## Aim of the task
Out of the lines below, please list those that hold the string "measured".

## Collected data
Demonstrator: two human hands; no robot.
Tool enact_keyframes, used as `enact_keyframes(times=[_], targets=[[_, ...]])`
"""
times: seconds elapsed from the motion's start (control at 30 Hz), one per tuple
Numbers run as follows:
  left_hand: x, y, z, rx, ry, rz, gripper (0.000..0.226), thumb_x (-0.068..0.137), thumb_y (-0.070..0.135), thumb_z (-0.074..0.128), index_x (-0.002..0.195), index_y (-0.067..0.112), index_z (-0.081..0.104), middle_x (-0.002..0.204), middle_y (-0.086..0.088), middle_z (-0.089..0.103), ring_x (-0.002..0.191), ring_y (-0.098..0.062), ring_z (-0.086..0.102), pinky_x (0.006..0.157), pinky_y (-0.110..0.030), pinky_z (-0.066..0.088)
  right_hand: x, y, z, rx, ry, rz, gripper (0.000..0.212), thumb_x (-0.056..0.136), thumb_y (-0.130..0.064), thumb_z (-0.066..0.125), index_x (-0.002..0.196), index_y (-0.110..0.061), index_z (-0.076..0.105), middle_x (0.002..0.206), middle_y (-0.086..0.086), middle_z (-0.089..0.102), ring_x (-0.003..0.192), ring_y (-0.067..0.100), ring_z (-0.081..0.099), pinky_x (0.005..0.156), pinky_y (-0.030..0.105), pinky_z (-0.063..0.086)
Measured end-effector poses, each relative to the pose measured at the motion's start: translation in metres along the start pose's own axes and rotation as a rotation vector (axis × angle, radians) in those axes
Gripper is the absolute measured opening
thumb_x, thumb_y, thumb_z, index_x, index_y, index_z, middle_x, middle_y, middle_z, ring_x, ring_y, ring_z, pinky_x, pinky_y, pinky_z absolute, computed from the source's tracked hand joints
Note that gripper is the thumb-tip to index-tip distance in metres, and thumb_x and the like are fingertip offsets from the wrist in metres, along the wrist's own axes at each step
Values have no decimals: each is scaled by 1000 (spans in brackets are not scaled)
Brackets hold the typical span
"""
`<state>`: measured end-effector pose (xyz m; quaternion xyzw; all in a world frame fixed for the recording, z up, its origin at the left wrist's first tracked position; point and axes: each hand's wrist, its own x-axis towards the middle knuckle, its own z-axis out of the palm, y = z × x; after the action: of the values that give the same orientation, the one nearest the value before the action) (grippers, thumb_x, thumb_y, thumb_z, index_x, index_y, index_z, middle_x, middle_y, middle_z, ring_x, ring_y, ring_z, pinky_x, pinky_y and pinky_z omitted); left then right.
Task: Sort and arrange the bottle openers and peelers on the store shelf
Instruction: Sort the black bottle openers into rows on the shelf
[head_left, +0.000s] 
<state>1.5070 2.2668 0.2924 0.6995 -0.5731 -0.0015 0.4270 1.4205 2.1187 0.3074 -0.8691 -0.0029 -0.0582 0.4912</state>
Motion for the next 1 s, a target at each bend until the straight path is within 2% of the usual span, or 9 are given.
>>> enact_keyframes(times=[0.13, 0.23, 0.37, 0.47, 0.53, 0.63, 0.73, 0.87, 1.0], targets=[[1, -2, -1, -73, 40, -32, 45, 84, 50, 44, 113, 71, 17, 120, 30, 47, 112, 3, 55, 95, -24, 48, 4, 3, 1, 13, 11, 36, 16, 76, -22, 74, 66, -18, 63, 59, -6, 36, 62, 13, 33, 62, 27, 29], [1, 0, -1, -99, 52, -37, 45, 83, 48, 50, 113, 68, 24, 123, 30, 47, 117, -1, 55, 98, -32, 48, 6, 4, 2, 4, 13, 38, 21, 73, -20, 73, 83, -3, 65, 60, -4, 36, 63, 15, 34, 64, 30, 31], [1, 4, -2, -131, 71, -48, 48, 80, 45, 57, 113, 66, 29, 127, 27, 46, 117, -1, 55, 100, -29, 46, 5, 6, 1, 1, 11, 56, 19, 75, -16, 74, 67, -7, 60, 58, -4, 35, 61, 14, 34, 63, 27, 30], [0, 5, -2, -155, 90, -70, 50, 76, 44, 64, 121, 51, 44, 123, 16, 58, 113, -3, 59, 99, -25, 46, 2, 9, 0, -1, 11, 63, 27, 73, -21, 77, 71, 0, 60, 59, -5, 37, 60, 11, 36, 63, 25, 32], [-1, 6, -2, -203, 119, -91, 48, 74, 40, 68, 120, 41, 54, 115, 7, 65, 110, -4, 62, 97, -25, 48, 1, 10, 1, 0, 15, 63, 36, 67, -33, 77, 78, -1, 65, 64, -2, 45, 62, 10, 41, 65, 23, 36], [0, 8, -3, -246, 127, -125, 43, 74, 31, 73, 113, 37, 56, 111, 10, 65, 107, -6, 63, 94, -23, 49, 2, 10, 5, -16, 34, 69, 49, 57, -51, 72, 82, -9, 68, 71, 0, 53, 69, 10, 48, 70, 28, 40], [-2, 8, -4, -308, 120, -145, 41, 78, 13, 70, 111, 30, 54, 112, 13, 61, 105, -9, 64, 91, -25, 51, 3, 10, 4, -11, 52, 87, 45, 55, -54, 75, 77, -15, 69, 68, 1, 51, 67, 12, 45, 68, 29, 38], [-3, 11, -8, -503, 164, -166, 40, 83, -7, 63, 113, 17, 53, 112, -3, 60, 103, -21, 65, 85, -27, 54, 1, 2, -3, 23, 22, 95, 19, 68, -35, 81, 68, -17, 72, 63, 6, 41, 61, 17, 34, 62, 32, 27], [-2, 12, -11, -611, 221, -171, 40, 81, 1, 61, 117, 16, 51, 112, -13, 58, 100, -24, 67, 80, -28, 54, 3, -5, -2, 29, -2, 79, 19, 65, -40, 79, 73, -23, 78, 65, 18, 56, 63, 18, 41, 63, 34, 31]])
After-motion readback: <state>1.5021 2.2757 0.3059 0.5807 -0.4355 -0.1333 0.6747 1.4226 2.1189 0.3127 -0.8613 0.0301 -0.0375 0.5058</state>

## Problem solution
Measured end-effector poses, each relative to the pose measured at the motion's start: translation in metres along the start pose's own axes and rotation as a rotation vector (axis × angle, radians) in those axes
Gripper is the absolute measured opening
`<state>`: measured end-effector pose (xyz m; quaternion xyzw; all in a world frame fixed for the recording, z up, its origin at the left wrist's first tracked position; point and axes: each hand's wrist, its own x-axis towards the middle knuckle, its own z-axis out of the palm, y = z × x; after the action: of the values that give the same orientation, the one nearest the value before the action) (grippers, thumb_x, thumb_y, thumb_z, index_x, index_y, index_z, middle_x, middle_y, middle_z, ring_x, ring_y, ring_z, pinky_x, pinky_y and pinky_z omitted); left then right.

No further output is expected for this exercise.